优选地,步骤(1)中所述微量物料成分选自feso4·7h2o、mnso4·nh2o、alcl3·6h2o、znso3·7h2o、na2moo4·2h2o、cucl2·2h2o、h3bo4、cacl2·2h2o、fecl3·6h2o、mgso4·7h2o、cuso4·5h2o、cocl2·6h2o、生物素、hcl、谷氨酸钠、无水氯化钙中任意一种或多种。
优选地,步骤(2)中所述称量误差不得超过处方量的±1%。
优选地,步骤(2)中所述自封袋外表面的上部设有标签夹,一标签插入所述标签夹内,所述标签上记录所述灭菌自封袋中所述微量物料的名称和重量。
优选地,步骤(2)所述自封袋的封口形式可选自夹链自封袋、自粘式自封袋和卡槽式自封袋中任意一种。

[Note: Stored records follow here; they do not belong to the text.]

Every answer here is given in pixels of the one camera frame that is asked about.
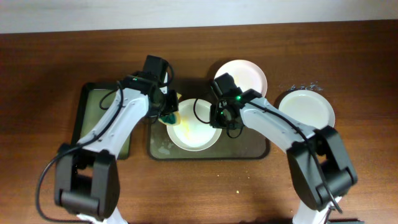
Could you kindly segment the green yellow sponge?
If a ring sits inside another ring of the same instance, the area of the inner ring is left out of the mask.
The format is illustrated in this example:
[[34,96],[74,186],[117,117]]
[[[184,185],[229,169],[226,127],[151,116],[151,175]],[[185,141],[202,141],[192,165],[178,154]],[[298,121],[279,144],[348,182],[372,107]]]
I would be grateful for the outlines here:
[[166,104],[158,120],[167,126],[176,126],[180,124],[180,114],[178,112],[178,100],[181,94],[175,90],[170,90],[166,94]]

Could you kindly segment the white plate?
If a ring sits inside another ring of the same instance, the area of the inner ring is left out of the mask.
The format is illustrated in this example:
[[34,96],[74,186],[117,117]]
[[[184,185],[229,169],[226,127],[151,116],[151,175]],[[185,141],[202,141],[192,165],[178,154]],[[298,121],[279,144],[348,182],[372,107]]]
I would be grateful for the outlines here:
[[[180,124],[167,126],[167,134],[171,141],[186,151],[202,151],[208,149],[219,139],[222,129],[213,128],[197,120],[193,112],[195,99],[184,100],[179,103],[178,112]],[[210,120],[211,103],[198,100],[195,105],[197,116],[205,122]]]

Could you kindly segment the pink plate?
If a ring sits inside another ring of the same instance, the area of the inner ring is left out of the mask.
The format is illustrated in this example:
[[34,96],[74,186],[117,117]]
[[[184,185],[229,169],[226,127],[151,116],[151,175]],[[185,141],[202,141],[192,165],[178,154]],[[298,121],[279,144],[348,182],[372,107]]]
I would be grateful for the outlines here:
[[268,87],[266,75],[255,63],[248,60],[232,60],[218,69],[215,78],[225,73],[233,77],[236,86],[242,91],[253,89],[262,96],[266,95]]

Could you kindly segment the grey plate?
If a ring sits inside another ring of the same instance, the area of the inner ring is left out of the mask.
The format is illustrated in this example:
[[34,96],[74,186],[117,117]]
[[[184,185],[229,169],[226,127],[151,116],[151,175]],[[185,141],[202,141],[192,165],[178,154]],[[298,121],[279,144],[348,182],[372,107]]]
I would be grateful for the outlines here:
[[335,126],[335,112],[329,101],[310,90],[295,90],[279,103],[278,109],[291,118],[317,129]]

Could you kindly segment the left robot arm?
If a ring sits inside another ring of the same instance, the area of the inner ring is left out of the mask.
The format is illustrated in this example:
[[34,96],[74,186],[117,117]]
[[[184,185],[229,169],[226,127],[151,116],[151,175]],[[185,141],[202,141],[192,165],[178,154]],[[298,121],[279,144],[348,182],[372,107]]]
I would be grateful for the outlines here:
[[118,82],[110,107],[75,146],[60,147],[55,163],[55,204],[79,223],[125,223],[117,208],[120,183],[117,158],[136,124],[145,117],[178,109],[169,90],[174,71],[163,58],[149,55],[143,69]]

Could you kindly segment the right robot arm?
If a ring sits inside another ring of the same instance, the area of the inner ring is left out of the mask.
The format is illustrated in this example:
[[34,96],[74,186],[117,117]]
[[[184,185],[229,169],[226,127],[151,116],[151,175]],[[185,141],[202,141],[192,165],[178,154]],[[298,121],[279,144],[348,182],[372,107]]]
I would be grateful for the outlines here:
[[287,155],[300,205],[293,223],[328,223],[338,202],[358,175],[337,130],[303,124],[272,106],[259,92],[242,91],[225,73],[210,83],[217,102],[210,108],[210,126],[226,131],[249,128]]

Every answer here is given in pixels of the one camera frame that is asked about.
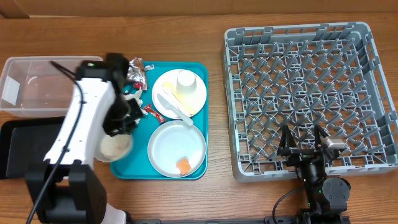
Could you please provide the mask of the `grey round plate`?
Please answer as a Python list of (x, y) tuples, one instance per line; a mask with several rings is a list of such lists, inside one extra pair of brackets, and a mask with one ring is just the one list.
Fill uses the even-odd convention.
[[(172, 179), (185, 178), (204, 164), (206, 140), (196, 126), (188, 126), (181, 120), (168, 121), (152, 133), (147, 155), (153, 168), (161, 175)], [(181, 175), (176, 165), (184, 157), (192, 169), (188, 174)]]

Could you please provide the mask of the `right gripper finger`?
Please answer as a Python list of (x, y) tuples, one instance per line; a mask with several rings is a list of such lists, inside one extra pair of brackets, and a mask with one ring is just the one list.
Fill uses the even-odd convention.
[(320, 150), (322, 147), (326, 146), (326, 137), (329, 135), (325, 132), (325, 130), (320, 127), (319, 124), (315, 124), (313, 127), (313, 134), (315, 137), (315, 149)]
[(282, 137), (280, 139), (278, 150), (282, 150), (285, 148), (297, 148), (297, 144), (292, 136), (292, 133), (290, 132), (290, 129), (286, 124), (282, 126)]

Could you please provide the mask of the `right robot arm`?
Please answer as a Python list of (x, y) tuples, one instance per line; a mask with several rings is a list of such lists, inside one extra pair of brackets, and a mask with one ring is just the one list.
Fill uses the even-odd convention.
[[(342, 139), (329, 136), (319, 125), (314, 125), (315, 147), (299, 149), (287, 125), (282, 127), (282, 138), (277, 155), (286, 158), (286, 166), (294, 167), (303, 183), (299, 189), (291, 190), (275, 203), (272, 209), (274, 223), (349, 223), (344, 217), (351, 190), (350, 183), (340, 177), (328, 177), (326, 165), (337, 159), (345, 149)], [(304, 190), (308, 208), (297, 211), (294, 216), (276, 216), (277, 206), (289, 195)]]

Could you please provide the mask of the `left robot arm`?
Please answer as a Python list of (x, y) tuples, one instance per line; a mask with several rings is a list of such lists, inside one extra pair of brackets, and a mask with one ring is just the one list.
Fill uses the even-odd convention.
[(103, 61), (82, 61), (73, 72), (51, 65), (74, 83), (74, 91), (52, 147), (26, 172), (34, 204), (27, 222), (38, 217), (41, 223), (132, 223), (129, 212), (108, 203), (93, 168), (103, 138), (131, 135), (143, 116), (136, 100), (124, 97), (129, 60), (108, 53)]

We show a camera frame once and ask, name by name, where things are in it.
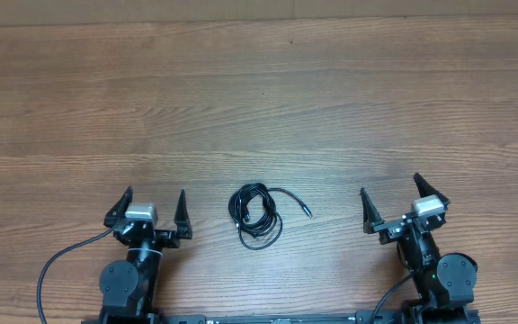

优选地,步骤(2)所述自封袋的大小可选自57mm*130mm、70mm*260mm、90mm*165mm、90mm*260mm中任意一种。
优选地,步骤(1)中所述微量元素补料的物料成分组成为步骤(1)中所述微量元素补料的物料成分为七水硫酸亚铁、一水硫酸锰、六水氯化钴、无水氯化钙、七水硫酸镁、五水硫酸铜、硫酸锌0.29g/l;进一步地,所述微量元素补料的物料成分组成为七水硫酸亚铁2.08g/l;一水硫酸锰1.71g/l;六水氯化钴2.37g/l;无水氯化钙1.13g/l;七水硫酸镁1.44g/l;五水硫酸铜0.29g/l;硫酸锌0.29g/l。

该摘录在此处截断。